The authors describe a range of groups who use online communities to pursue many interests, including sports, religion, hobbies, parenting, medical conditions, professional interests, and almost any topic imaginable. Businesses and nonprofit organisations use online communities to keep in touch with suppliers, customers or members.
The book covers mailing lists, usenet newsgroups, internet relay chat (IRC), instant messaging, and web-based message boards and lists of various sorts. For each type of community, the book describes in details what it is, the pros and cons of using it, where to find existing groups, where to find services, how to set up and manage a group using the service, and how to participate in the group (subscribe, unsubscribe, post messages, and so on).
Much of the book is more of a reference work than something you would sit down and read cover-to-cover. This is good because you can read the more general parts, decide what you want to do, then go to the detailed parts of the chapters and follow the instructions to get started fairly painlessly.
The authors also deal with practical questions like publicising your group, making money (if that's among your goals), and maintaining members' privacy; and they discuss some of the human issues like putting out flamewars without being a total dictator. A chapter of true-life stories, an appendix of resources, and an index round out the book.

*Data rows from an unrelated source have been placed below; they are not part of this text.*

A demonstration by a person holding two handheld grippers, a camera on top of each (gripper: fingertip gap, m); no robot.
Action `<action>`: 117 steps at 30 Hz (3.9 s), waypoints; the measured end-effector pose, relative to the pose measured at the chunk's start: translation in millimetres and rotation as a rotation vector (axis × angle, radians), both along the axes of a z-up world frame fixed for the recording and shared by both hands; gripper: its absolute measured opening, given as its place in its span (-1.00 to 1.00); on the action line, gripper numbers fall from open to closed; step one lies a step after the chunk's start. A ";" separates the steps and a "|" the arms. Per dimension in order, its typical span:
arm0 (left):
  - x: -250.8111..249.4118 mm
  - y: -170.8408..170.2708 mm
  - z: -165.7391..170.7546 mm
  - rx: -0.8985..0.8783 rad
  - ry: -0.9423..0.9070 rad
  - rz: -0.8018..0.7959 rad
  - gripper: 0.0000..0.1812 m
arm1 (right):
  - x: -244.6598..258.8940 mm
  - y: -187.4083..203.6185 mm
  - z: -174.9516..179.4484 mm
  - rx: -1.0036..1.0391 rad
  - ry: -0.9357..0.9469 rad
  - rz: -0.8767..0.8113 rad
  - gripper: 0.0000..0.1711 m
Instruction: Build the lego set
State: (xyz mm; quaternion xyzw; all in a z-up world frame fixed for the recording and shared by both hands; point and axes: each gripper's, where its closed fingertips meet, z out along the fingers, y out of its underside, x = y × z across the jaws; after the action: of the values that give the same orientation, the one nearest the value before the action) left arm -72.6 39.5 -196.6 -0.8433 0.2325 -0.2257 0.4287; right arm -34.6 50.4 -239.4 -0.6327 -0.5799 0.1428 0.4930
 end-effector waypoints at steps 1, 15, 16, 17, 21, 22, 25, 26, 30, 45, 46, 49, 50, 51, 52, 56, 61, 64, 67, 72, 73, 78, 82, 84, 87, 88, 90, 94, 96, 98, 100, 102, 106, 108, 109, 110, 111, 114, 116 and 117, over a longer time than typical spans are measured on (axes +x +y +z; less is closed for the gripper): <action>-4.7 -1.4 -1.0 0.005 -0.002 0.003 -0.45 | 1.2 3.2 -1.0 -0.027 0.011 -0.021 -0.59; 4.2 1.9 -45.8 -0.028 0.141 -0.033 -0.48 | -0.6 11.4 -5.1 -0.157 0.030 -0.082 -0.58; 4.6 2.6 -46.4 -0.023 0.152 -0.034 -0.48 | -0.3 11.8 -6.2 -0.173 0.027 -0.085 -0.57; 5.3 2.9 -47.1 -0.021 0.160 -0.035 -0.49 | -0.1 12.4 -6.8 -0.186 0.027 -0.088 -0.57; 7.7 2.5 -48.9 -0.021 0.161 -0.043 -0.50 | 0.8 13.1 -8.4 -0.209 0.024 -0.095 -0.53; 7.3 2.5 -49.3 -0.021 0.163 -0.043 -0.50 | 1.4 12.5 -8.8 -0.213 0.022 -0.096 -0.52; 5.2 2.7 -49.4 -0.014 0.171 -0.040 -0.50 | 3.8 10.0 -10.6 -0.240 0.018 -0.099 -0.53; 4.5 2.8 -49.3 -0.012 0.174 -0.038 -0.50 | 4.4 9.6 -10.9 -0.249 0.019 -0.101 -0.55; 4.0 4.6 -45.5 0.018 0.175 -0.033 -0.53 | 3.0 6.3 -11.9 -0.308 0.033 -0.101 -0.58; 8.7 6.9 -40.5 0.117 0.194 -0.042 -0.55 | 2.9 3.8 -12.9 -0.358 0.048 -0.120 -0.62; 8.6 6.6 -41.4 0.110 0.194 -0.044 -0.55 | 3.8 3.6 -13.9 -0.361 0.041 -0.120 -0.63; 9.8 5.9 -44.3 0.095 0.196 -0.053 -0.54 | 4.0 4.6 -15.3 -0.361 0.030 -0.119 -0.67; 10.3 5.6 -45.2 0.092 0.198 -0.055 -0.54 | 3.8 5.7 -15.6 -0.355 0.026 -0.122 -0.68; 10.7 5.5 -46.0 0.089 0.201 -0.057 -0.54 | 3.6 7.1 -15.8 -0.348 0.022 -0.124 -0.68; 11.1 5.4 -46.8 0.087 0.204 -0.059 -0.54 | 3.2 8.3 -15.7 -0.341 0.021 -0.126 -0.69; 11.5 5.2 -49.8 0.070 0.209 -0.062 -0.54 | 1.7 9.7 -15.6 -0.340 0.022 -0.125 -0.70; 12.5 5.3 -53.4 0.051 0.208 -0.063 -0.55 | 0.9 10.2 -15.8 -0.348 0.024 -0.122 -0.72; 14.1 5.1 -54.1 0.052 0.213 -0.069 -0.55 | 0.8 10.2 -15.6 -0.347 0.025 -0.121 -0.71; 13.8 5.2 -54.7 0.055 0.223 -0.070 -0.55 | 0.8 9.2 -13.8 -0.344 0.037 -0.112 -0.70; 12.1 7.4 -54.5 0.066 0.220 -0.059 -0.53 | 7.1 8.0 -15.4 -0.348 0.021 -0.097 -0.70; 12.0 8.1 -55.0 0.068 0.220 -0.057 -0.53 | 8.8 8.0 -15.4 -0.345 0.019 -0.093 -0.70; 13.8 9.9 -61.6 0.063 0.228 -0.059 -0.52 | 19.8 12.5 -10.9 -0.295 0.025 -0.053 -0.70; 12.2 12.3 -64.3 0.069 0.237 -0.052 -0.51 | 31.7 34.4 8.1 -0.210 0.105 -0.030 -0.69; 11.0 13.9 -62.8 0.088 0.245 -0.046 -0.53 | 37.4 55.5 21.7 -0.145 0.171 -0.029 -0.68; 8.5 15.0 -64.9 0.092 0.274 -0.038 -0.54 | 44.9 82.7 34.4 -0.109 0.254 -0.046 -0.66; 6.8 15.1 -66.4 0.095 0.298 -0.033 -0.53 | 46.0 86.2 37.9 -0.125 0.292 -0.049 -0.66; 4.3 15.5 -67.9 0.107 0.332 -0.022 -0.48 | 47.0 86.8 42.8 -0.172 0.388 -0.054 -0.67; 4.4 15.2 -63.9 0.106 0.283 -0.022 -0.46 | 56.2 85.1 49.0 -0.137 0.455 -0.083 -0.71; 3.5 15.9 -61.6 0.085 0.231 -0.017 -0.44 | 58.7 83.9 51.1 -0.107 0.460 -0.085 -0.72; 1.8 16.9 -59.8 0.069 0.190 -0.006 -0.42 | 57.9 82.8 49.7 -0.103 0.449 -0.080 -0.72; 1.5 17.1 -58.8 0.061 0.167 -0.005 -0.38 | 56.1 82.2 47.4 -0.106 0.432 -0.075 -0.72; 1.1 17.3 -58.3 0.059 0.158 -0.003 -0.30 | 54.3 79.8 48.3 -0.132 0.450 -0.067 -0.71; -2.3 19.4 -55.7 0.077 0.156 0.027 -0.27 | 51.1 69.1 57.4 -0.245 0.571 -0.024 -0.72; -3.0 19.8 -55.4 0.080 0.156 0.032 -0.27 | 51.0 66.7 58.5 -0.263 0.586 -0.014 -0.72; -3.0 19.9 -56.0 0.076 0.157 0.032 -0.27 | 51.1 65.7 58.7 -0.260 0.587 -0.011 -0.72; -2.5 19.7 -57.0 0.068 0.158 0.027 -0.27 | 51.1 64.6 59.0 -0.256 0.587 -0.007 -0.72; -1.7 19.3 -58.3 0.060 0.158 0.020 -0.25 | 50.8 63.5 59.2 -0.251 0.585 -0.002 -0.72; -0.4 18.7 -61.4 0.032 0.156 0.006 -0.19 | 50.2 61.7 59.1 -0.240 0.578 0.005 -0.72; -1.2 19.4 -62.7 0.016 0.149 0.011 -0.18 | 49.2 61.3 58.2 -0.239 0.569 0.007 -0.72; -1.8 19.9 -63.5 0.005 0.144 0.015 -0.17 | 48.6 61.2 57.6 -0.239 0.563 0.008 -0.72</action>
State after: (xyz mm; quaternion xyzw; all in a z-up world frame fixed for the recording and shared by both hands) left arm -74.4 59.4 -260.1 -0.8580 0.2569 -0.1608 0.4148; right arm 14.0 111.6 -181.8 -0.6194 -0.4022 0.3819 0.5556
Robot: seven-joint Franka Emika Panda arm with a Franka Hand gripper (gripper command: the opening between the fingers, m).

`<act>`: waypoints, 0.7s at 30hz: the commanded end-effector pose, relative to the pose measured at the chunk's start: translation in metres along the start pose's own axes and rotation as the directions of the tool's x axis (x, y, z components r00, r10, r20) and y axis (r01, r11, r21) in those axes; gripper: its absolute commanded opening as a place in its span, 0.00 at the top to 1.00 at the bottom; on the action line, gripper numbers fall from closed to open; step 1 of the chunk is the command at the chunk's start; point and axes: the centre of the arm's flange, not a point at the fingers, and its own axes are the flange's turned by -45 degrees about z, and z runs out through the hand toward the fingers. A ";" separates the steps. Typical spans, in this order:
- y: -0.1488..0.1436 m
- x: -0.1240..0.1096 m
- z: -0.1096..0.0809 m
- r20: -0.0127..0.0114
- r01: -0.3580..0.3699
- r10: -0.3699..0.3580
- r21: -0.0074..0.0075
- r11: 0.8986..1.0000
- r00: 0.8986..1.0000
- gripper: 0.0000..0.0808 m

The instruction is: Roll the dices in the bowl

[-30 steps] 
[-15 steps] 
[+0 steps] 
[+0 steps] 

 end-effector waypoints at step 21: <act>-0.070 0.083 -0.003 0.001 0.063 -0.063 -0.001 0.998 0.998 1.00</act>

I will be using the book for my own education, and also recommending it to many people. It's particularly valuable for small business owners, leaders of community action groups, and other people just beginning to dabble in using the Internet and the Web (beyond e-mail and web-surfing), and not sure what will be useful for them, too hard to set up, or too expensive. This book will answer most of their questions, so I don't have to.
All the books in the Poor Richard's series do an exemplary job of providing the right information, at the right level, for their target audience. (I do quibble about some of the editing; my gripe with this book is its use of the generic "he" with random sprinkles of "he or she" and "his or her" where writing in the plural would have conveyed the idea just as clearly. But I didn't let that stop me from learning a lot.)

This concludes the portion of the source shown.